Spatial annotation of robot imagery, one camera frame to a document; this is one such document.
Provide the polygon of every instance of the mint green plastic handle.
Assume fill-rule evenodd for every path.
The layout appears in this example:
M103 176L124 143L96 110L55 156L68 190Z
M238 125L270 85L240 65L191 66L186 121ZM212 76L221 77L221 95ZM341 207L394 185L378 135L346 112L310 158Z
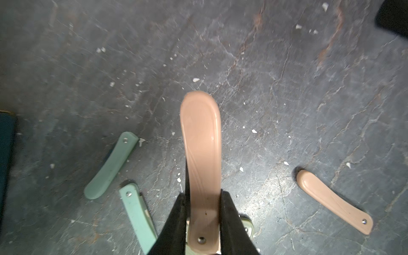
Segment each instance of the mint green plastic handle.
M123 132L120 135L108 160L85 187L84 195L86 198L96 199L102 196L125 163L138 140L139 138L131 132Z
M130 183L121 188L119 194L135 230L140 247L143 253L147 254L156 242L157 234L143 197L140 196L139 188L136 184Z

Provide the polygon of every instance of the rust stain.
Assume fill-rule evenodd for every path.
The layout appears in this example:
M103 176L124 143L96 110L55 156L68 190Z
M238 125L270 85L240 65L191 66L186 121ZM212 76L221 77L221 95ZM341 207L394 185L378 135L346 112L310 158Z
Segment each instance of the rust stain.
M254 21L255 31L261 30L262 29L262 13L259 12L258 14L255 14L253 21Z
M336 40L337 36L339 35L343 24L344 24L344 15L343 15L343 11L340 8L340 5L337 7L336 9L337 12L337 26L336 26L336 31L334 32L334 34L331 36L329 44L327 45L327 47L325 49L323 49L320 54L319 54L319 64L317 65L318 67L322 65L323 61L326 58L326 54L327 52L333 47L334 41Z

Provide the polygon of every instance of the paint chip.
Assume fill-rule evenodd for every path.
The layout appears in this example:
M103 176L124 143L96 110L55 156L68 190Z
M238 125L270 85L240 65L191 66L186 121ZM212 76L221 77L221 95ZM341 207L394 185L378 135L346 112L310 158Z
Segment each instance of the paint chip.
M328 3L323 3L322 4L322 8L323 8L323 10L326 12L327 11L327 8L329 7L329 4Z
M143 138L139 138L139 147L142 147L142 143L145 141Z

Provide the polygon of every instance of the black fabric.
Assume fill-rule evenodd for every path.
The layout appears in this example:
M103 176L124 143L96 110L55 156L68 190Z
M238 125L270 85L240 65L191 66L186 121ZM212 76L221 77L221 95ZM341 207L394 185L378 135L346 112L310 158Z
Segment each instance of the black fabric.
M408 38L408 0L385 0L375 24Z
M16 117L14 115L0 111L0 230L15 123Z

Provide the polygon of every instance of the rivet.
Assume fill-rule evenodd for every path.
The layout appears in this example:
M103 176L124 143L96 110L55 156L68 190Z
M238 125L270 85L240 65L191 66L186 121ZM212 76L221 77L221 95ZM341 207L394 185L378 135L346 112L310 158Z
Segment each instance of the rivet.
M202 237L202 236L198 238L198 243L199 244L205 244L205 241L206 241L205 238Z

------------------------------------------------

REQUIRED WORK: Output the whole listing again, exactly, without its pictures.

WRITTEN SOLUTION:
Spatial annotation of robot imagery, one camera frame to a document; this is one such document.
Provide the polygon of every instance of the mint green plastic handle.
Assume fill-rule evenodd for every path.
The layout appears in this example:
M103 176L124 143L96 110L55 156L68 190Z
M238 125L270 85L240 65L191 66L186 121ZM212 76L221 77L221 95ZM341 207L394 185L378 135L346 112L310 158Z
Segment each instance of the mint green plastic handle.
M123 132L120 135L108 160L85 187L84 195L86 198L96 199L102 196L125 163L138 140L139 138L131 132Z
M130 183L121 188L119 194L135 230L140 247L143 253L147 254L156 242L157 234L143 197L140 196L139 188L136 184Z

Provide the polygon of every instance of the rust stain.
Assume fill-rule evenodd for every path.
The layout appears in this example:
M103 176L124 143L96 110L55 156L68 190Z
M238 125L270 85L240 65L191 66L186 121ZM212 76L221 77L221 95ZM341 207L394 185L378 135L346 112L310 158Z
Segment each instance of the rust stain.
M254 21L255 31L261 30L262 29L262 13L259 12L258 14L255 14L253 21Z
M336 40L337 36L339 35L343 24L344 24L344 15L343 15L343 11L340 8L340 5L337 7L336 9L337 12L337 26L336 26L336 31L334 32L334 34L331 36L329 44L327 45L327 47L325 49L323 49L320 54L319 54L319 64L317 65L318 67L322 65L323 61L326 58L326 54L327 52L333 47L334 41Z

Provide the polygon of every instance of the paint chip.
Assume fill-rule evenodd for every path.
The layout appears in this example:
M103 176L124 143L96 110L55 156L68 190Z
M238 125L270 85L240 65L191 66L186 121ZM212 76L221 77L221 95ZM341 207L394 185L378 135L346 112L310 158Z
Segment each instance of the paint chip.
M328 3L323 3L322 4L322 8L323 8L323 10L326 12L327 11L327 8L329 7L329 4Z
M143 138L139 138L139 147L142 147L142 143L145 141Z

Provide the polygon of every instance of the black fabric.
Assume fill-rule evenodd for every path.
The layout appears in this example:
M103 176L124 143L96 110L55 156L68 190Z
M238 125L270 85L240 65L191 66L186 121ZM212 76L221 77L221 95ZM341 207L394 185L378 135L346 112L310 158Z
Segment each instance of the black fabric.
M408 38L408 0L385 0L375 24Z
M16 117L14 115L0 111L0 230L15 123Z

Provide the polygon of every instance of the rivet.
Assume fill-rule evenodd for every path.
The layout appears in this example:
M103 176L124 143L96 110L55 156L68 190Z
M238 125L270 85L240 65L191 66L186 121ZM212 76L221 77L221 95ZM341 207L394 185L378 135L346 112L310 158Z
Segment each instance of the rivet.
M202 237L202 236L198 238L198 243L199 244L205 244L205 241L206 241L205 238Z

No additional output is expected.